If the model has multiplicative error, non-multiplicative other components (trend, seasonality) and low variance of the error (smaller than 0.1), then the intervals can be approximated by similar models with additive error term. For example, the intervals for ETS(M,A,N) can be approximated with intervals of ETS(A,A,N), when the variance is low, because the distribution of errors in both models will be similar. In all the other cases we use simulations for prediction intervals construction (via sim.es() function). In this case the data is generated with preset parameters (including variance) and contains \(h\) observations. This process is repeated 10,000 times, resulting in 10,000 possible trajectories. After that the necessary quantiles of these trajectories for each step ahead are taken using quantile() function from stats package and returned as prediction intervals. This cannot be considered as a pure parametric approach, but it is the closest we have.

smooth functions also introduce semiparametric and nonparametric prediction intervals. Both of them are based on multiple steps ahead (also sometimes called as “trace”) forecast errors. These are obtained via producing forecasts for horizon 1 to \(h\) from each observation of time series. As a result a matrix with \(h\) columns and \(T-h\) rows is produced. In case of semi-parametric intervals (called using intervals="sp" or intervals="semiparametric"), variances of forecast errors for each horizon are calculated and then used in order to extract quantiles of either normal or log-normal distribution (depending on error type). This way we cover possible violation of assumptions of homoscedasticity and no autocorrelation in residuals, but we still assume that each separate observation has some parametric distribution.In case of non-parametric prediction intervals (defined in R via
intervals="np" or
intervals="nonparametric"), we loosen assumptions further, dropping part about distribution of residuals. In this case quantile regressions are used as proposed by Taylor and Bunn, 1999. However we use a different form of regression model than the authors do:

\begin{equation} \label{eq:ssTaylorPIs}

\hat{e}_{j} = a_0 j ^ {a_{1}},

\end{equation}

where \(j = 1, .., h\) is forecast horizon. This function has an important advantage over the proposed by the authors second order polynomial: it does not have extremum (turning point) for \(j>0\), which means that the intervals won’t behave strangely after several observations ahead. Using polynomials for intervals sometimes leads to weird bounds (for example, expanding and then shrinking). On the other hand, power function allows producing wide variety of forecast trajectories, which correspond to differently increasing or decreasing bounds of prediction intervals (depending on values of \(a_0\) and \(a_1\)), without producing any ridiculous trajectories.

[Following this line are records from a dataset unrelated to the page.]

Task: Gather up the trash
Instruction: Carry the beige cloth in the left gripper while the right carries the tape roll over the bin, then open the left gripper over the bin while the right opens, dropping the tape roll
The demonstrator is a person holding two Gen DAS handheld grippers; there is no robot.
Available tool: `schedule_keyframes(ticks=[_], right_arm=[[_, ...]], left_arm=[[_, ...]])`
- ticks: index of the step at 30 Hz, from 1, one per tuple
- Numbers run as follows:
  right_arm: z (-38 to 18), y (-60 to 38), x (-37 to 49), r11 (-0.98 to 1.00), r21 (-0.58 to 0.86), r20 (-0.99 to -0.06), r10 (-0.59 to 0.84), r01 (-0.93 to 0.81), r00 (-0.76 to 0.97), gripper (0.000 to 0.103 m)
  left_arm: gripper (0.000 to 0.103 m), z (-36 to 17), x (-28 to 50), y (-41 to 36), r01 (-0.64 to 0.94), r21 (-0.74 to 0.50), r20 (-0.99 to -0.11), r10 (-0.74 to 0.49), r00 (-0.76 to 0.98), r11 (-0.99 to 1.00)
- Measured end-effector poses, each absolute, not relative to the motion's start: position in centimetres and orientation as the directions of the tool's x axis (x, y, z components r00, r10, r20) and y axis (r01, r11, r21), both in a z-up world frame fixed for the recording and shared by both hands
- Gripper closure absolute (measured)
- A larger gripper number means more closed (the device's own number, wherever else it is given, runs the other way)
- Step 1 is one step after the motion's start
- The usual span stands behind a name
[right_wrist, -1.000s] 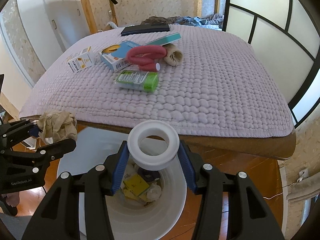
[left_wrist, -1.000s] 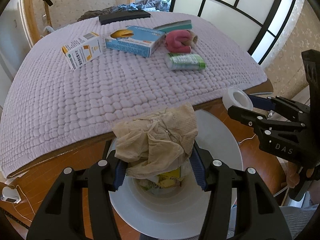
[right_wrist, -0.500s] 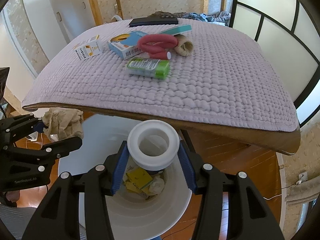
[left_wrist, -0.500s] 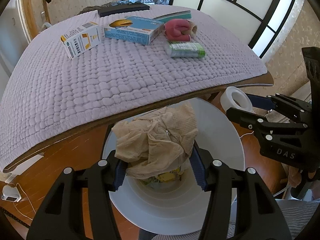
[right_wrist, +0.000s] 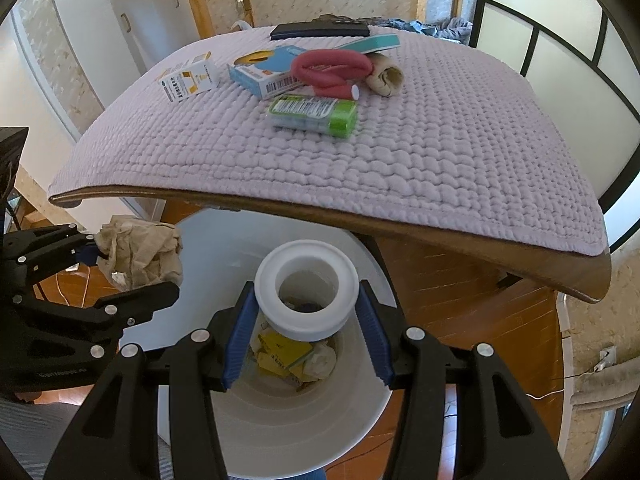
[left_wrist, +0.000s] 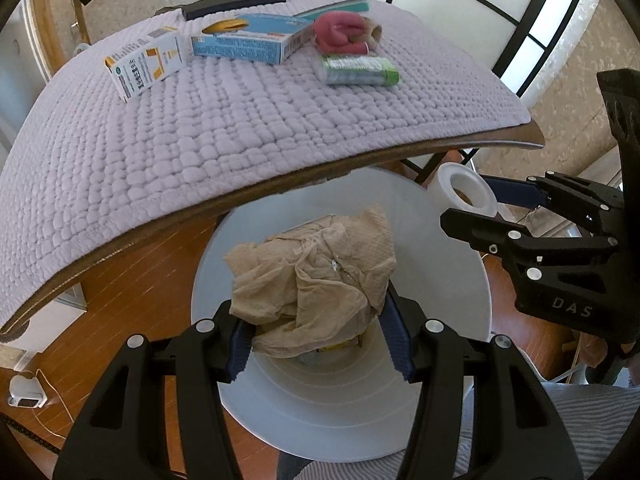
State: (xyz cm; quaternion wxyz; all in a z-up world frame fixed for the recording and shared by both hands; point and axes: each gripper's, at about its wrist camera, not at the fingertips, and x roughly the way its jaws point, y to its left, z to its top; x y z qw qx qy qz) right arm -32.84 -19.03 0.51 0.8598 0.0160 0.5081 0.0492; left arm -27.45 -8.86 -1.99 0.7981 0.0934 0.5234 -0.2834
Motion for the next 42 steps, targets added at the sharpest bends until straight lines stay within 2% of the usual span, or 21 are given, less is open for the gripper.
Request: schedule_keyframes(ticks=[42], right_arm=[[-4.5, -17.8, -31.9, 0.995, 0.076, -0.911, 0.097, -0.069, 0.401, 0.054]], left_arm=[[0.047, -8.0, -27.1, -11.1, 0.524, -0.084, -0.941, -0.240, 0.237, 0.847]])
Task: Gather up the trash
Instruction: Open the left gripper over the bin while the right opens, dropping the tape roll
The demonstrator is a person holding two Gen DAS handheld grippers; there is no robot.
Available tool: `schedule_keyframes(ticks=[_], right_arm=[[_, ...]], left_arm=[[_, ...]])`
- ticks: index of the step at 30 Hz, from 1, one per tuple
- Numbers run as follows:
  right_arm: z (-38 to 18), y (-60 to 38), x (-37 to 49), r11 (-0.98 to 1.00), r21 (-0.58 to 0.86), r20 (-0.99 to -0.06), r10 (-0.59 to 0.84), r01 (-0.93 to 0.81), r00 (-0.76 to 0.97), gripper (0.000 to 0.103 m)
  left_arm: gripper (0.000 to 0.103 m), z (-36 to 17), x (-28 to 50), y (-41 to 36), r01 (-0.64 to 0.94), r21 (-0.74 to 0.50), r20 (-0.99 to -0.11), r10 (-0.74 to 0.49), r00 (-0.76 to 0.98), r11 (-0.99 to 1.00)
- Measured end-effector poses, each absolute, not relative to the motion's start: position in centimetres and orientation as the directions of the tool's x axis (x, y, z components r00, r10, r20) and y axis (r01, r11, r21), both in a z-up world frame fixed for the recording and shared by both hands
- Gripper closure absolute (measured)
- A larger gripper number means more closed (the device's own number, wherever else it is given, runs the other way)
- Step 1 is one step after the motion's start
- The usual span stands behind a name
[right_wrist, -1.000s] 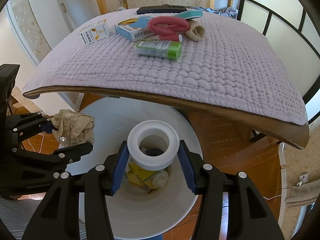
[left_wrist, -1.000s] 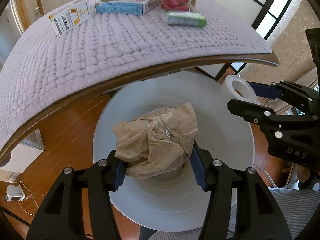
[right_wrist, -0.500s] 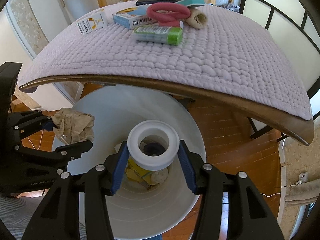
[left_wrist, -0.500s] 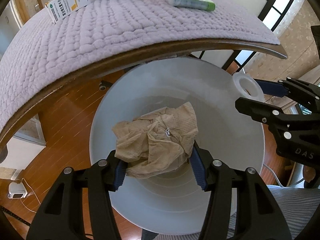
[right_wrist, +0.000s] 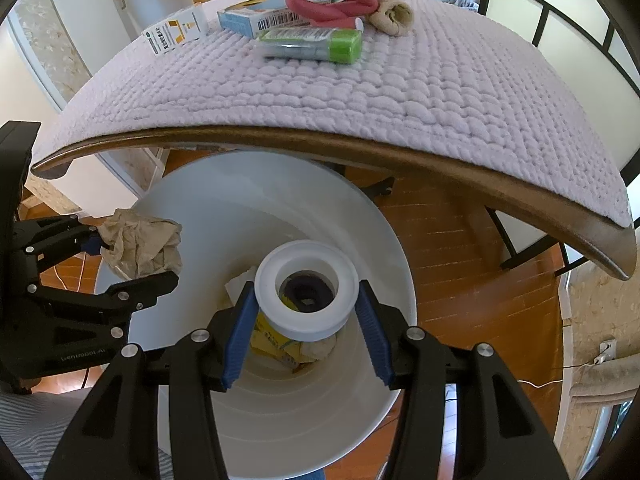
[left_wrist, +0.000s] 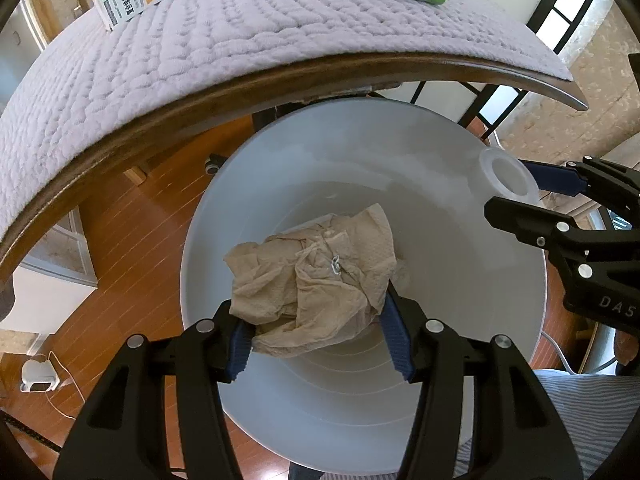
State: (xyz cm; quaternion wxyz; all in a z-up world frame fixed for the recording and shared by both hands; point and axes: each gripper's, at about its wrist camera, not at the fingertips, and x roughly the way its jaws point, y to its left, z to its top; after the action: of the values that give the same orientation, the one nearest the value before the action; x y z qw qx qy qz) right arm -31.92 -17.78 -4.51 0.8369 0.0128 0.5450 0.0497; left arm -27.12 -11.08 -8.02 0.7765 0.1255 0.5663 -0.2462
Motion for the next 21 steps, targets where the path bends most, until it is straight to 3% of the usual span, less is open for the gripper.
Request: schedule_keyframes(ticks=[10, 16, 18, 21], right_arm=[[-4.8, -17.9, -31.8, 0.995, 0.083, -0.912, 0.100, -0.059, 0.399, 0.053], [-4.6, -18.3, -32.1, 0.995, 0.084, -0.912, 0.096, -0.046, 0.399, 0.050], [-4.4, -18.4, -32.1, 0.996, 0.084, -0.910, 0.094, -0.042, 0.403, 0.043], [-4.1, -18.7, -32.2, 0.996, 0.084, -0.908, 0.093, -0.042, 0.409, 0.040]], left_arm=[[0.044, -8.8, -26.8, -11.7, 0.517, -0.082, -0.943, -0.234, 0.236, 0.852], [0.028, -8.4, -26.5, -10.7, 0.508, -0.111, -0.941, -0.255, 0.223, 0.854], [0.016, -8.2, -26.5, -10.6, 0.512, -0.121, -0.938, -0.267, 0.221, 0.851], [0.012, -7.7, -26.6, -10.4, 0.521, -0.121, -0.933, -0.276, 0.231, 0.845]])
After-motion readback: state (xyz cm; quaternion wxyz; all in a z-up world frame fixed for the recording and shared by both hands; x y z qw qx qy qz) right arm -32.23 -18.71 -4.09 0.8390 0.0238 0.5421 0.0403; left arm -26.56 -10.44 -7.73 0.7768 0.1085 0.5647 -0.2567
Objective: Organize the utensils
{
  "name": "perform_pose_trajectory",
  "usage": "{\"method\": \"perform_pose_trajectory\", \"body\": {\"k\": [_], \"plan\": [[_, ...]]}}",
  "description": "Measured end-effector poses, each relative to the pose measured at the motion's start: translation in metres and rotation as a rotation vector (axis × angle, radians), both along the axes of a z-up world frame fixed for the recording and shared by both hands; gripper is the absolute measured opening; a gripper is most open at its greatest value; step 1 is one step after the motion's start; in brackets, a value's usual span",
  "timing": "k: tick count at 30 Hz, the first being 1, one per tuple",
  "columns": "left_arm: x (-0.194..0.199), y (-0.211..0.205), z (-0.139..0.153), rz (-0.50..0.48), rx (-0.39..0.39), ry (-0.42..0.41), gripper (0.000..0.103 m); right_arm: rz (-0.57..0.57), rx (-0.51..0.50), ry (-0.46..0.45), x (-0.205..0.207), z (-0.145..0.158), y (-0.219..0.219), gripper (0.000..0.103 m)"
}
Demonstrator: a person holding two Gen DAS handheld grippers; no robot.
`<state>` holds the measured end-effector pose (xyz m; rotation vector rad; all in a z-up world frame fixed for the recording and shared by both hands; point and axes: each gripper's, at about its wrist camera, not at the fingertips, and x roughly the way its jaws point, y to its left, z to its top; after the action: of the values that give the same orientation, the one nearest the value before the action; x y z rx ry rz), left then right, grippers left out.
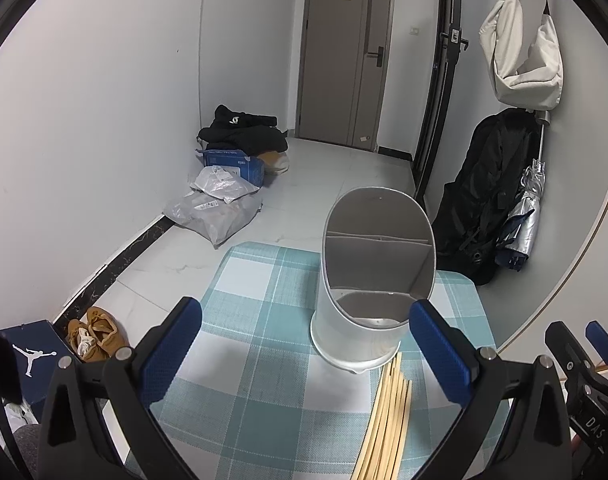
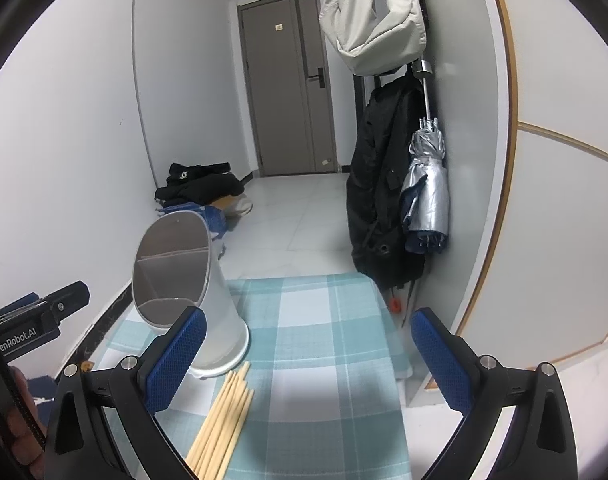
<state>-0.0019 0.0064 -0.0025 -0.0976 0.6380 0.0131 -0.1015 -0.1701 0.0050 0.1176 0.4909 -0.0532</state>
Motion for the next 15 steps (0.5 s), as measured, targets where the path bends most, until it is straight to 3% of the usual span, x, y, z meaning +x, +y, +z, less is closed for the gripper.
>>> {"method": "perform_pose_trajectory", "body": {"k": [15], "plan": [[0.0016,0.0002,-0.005,-0.004,-0.001,0.023,0.102,-0.016,0.021,0.0,0.0018,-0.0062,-0.0012,0.103]]}}
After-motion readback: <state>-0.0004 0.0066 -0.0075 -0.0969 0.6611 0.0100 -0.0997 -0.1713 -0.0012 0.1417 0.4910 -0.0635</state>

The main problem with nonparametric intervals produced by smooth is caused by quantile regressions, which do not behave well on small samples. In order to produce correct 0.95 quantile, we need to have at least 20 observations, and if we want 0.99 quantile, then the sample must contain at least 100. In the cases, when there is not enough observations, the produced intervals can be inaccurate and may not correspond to the nominal level values.

As a small note, if a user produces only one-step-ahead forecast, then semiparametric interval will correspond to parametric one (because only the variance of the one-step-ahead error is used), and the nonparametric interval is constructed using quantile() function from stats package.

Finally, the width of prediction intervals is regulated by parameter level, which can be written either as a fraction number ( level=0.95) or as an integer number, less than 100 ( level=95). I personally prefer former, but the latter is needed for the consistency with forecast package functions. By default all the smooth functions produce 95% prediction intervals.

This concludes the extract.